Deux ans de dépouillement des archives – dont huit mille documents communiqués au public par une dérogation générale – aboutiront au rapport final rédigé à partir du printemps 2020.
« C’est une écriture collective, précise Vincent Duclert.
Introductions, conclusions et annexes méthodologiques ont toutes été travaillées ensemble. Tout ce qui est écrit est documenté et sourcé. » D’après lui, les nombreux désaccords d’interprétation qui ont surgi en séance plénière ont
« fait avancer la réflexion et permis de construire une compréhension du sujet ».
« Nous sommes une commission de chercheurs et non un jury de tribunal », insiste-t-il.
Disparitions de documents
A noter qu’à plusieurs reprises dans le rapport, la commission fait état de disparitions de documents, notamment du côté de l’Elysée. Ses membres n’ont pas non plus eu la possibilité de se plonger dans les archives de la mission Quilès, en 1998. A l’époque, l’Assemblée nationale, majoritairement socialiste, avait lancé une mission d’enquête parlementaire dirigée par l’ex-ministre de la défense Paul Quilès en vue de faire la lumière sur la politique française au Rwanda. Vingt-trois ans plus tard, dans le cadre de son investigation, Vincent Duclert signale que
« le bureau de l’Assemblée nationale a refusé de remettre les archives de la mission Quilès » :
« On a fait des demandes, insisté pour les récupérer. Rien. Mais quand notre rapport sera accessible aux Français, il faudra bien que ces archives publiques réintègrent les archives nationales. » Ces frictions confirment à quel point la question du Rwanda fait débat en France depuis maintenant vingt-sept ans. La communauté des historiens se divise sur l’interprétation des faits, l’accès aux archives, les travaux des acteurs politiques et militaires, la thèse du « double génocide » (Hutu contre Tutsi et Tutsi contre Hutu) et le duel méthodologique entre l’école dite des « intentionnalistes » du génocide et celle dite des « fonctionnalistes ». La première veut montrer, à travers les acquis historiographiques, que la France a eu un rôle pour le moins ambigu dans le génocide, à force de soutenir un régime sanguinaire. La seconde préfère s’en tenir au respect des délais de déclassification des archives pour se faire une idée précise du film de la tragédie.

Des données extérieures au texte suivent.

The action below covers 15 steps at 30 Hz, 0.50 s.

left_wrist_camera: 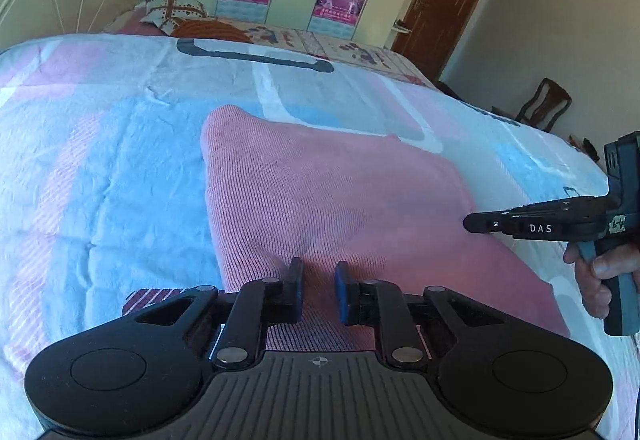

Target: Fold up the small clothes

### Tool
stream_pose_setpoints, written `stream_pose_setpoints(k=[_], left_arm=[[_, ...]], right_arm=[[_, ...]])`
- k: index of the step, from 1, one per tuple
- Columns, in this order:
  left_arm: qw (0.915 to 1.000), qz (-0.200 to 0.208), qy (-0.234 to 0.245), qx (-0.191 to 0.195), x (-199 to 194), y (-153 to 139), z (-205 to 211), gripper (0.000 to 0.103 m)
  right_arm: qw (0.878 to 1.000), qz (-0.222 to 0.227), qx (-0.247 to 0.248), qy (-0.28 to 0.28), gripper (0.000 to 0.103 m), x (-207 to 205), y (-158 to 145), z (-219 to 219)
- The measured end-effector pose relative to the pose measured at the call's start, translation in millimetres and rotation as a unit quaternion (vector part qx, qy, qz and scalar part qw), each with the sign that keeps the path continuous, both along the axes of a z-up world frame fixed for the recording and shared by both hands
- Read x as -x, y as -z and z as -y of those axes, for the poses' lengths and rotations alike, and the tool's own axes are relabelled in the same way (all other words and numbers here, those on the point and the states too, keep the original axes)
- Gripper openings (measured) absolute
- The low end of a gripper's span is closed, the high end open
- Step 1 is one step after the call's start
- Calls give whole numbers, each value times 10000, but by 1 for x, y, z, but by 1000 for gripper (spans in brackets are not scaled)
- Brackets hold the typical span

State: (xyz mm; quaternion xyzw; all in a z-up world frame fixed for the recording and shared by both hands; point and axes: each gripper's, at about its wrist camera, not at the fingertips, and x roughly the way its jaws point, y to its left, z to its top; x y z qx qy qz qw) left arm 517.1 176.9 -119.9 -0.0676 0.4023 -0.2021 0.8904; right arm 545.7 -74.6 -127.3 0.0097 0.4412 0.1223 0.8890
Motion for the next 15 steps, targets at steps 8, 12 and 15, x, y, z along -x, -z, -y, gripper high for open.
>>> stream_pose_setpoints(k=[8,12,15], left_arm=[[9994,309,79,157,37,-22,-16,16],[9997,234,14,-62,54,-6,-9,16],[9995,196,-245,45,52,-5,-11,16]], right_arm=[[9991,378,99,-164,5,37,-33,-2],[9972,258,113,-692,3,61,-34,-16],[9955,87,772,-549,0,61,-8,-25]])
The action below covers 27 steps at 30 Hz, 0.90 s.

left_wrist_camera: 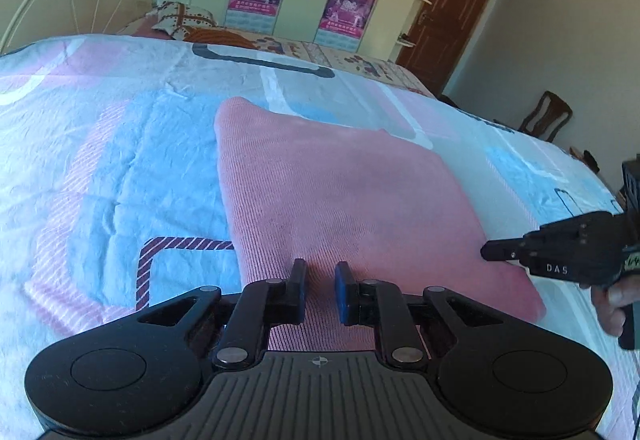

La commission Duclert entend surmonter ces divergences dans ses conclusions dont l’une vise entre autres à enterrer la thèse du « double génocide », qui empoisonne les débats historiographiques. En attendant les réactions des historiens à propos du rapport, la commission souhaite l’apaisement et la réconciliation entre chercheurs. Elle espère surtout que la publication de cette enquête libérera la parole de celles et ceux qui sont restés discrets jusqu’à maintenant, alors qu’ils ont été des acteurs français de premier plan de cette crise. Elle recommande aussi, entre autres, la création à Paris d’un centre international des ressources sur les génocides et les crimes de masse, ainsi que celle d’un réseau d’alerte documentaire sur les risques de génocide et de processus génocidaire. La commission prépare également un voyage d’études au Rwanda à l’automne 2021, formant l’espoir que ce rapport crée les
« conditions d’une histoire retrouvée entre Paris et Kigali et ouvre un nouvel âge de la relation entre l’Europe et l’Afrique ».